Por otra parte, debemos caer en la cuenta, de que la fe es una experiencia personal pero no individualista; íntima pero no exclusivista; basada en el encuentro entre Dios y nosotros, pero siempre por medio de Jesucristo, de su palabra y de su vida,  y que animados por la acción del Espíritu Santo, nos impulsa a vivir la comunión entre los hermanos de forma solidaria y fraterna.



De este modo podemos comprender la profundidad que la Palabra de Dios contiene, y que es ante todo una llamada a vivir la fe con responsabilidad y fidelidad.



Nuestra condición de seguidores de Jesucristo nos lleva a asumir la misión que él nos ha encomendado y que tiene claras consecuencias para la vida cotidiana. No podemos pasar por la vida como si lo que en ella ocurre no fuera con nosotros. No podemos dejar abandonada a su suerte a esta humanidad de la que formamos parte, y por eso debemos sentir con fuerza la necesidad de hacer partícipes a los demás de este proyecto de nueva humanidad, cuyos valores se asientan en el Evangelio de Cristo.



Para que la experiencia cristiana pueda ser vivida por otros, necesita de testigos y transmisores que muestren con su vida que vale la pena abrazar este camino. Si los cristianos no nos convertimos en maestros de la fe, difícilmente convenceremos a nadie del sentido auténtico de nuestra vida.



Por lo tanto, proponer explícitamente nuestra fe a los demás, con verdad y sencillez, no es un favor que hacemos al mundo, sino una exigencia que brota de nuestro bautismo por el cual hemos sido constituidos en discípulos del Señor y evangelizadores de la sociedad.

Esta misión evangelizadora ha de vivirse en fidelidad al Señor, siendo conscientes de que la verdad del evangelio, al confrontarse con la realidad presente, va a provocar por nuestra parte una clara denuncia de las injusticias aunque eso nos comporte conflictos e incomprensiones.

No podemos sustraernos de las cuestiones que afectan a la persona actual sobre los temas más diversos y controvertidos que se suscitan, especialmente aquellos que inciden de forma injusta sobre los más indefensos, la protección y respeto de toda vida humana desde su origen hasta su final natural, la libertad religiosa tan denostada en tantos países y lugares de nuestro entrono, la defensa de la institución familiar, fundamento y pilar de una sociedad fraterna y solidaria,  exige de nosotros ser la voz que sobre los mismos ha de expresar la Iglesia en fidelidad a Jesucristo.

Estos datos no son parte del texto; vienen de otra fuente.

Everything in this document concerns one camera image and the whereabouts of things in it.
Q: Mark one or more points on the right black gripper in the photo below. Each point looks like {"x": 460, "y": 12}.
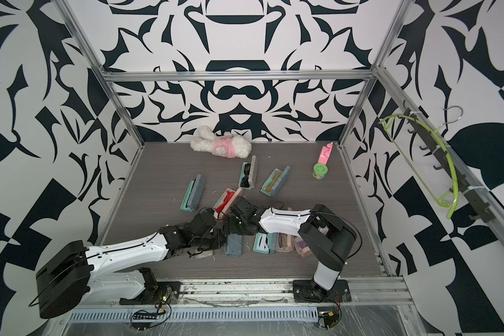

Y debemos manifestar públicamente nuestra clara oposición a aquellas cuestiones que atentan contra la dignidad del ser humano, por muy maquilladas que se presenten bajo falsas formas de derechos inexistentes.

Los cristianos no podemos silenciar nuestra voz por miedo a la crítica, a la manipulación  o a la incomprensión que podamos sufrir por parte de quienes optan por otra forma de vida. Ni debemos apoyar con nuestro silencio complaciente a quienes dirigen los destinos de nuestro pueblo, cuando no se hacen dignos de esa confianza.



Cuando un hermano nuestro atenta tan gravemente contra la vida de otro, debemos ayudarle a retomar el camino de la conversión y el arrepentimiento, así si nos escucha, habremos colaborado en la salvación de nuestro hermano. Y si persiste en su camino de muerte y rechazo de Dios, él será quien de deba dar cuentas por ello.



Qué necesidad tenemos de escuchar la voz del Señor. Una voz de amor y de misericordia que si bien reprende con firmeza el pecado y se resiste ante el mal, con mayor ternura se apiada del arrepentido y de aquel que humildemente desea retomar la senda del bien y de la vida.

Dios no quiere la muerte del pecador, sino que se arrepienta y viva.



Hoy es un buen momento para reconvertir nuestro corazón, y así comenzar este periodo nuevo que pastoralmente iniciamos con una ilusión renovada y asentada en Cristo, que nos ama y nos envía para ser testigos de su amor en medio del mundo.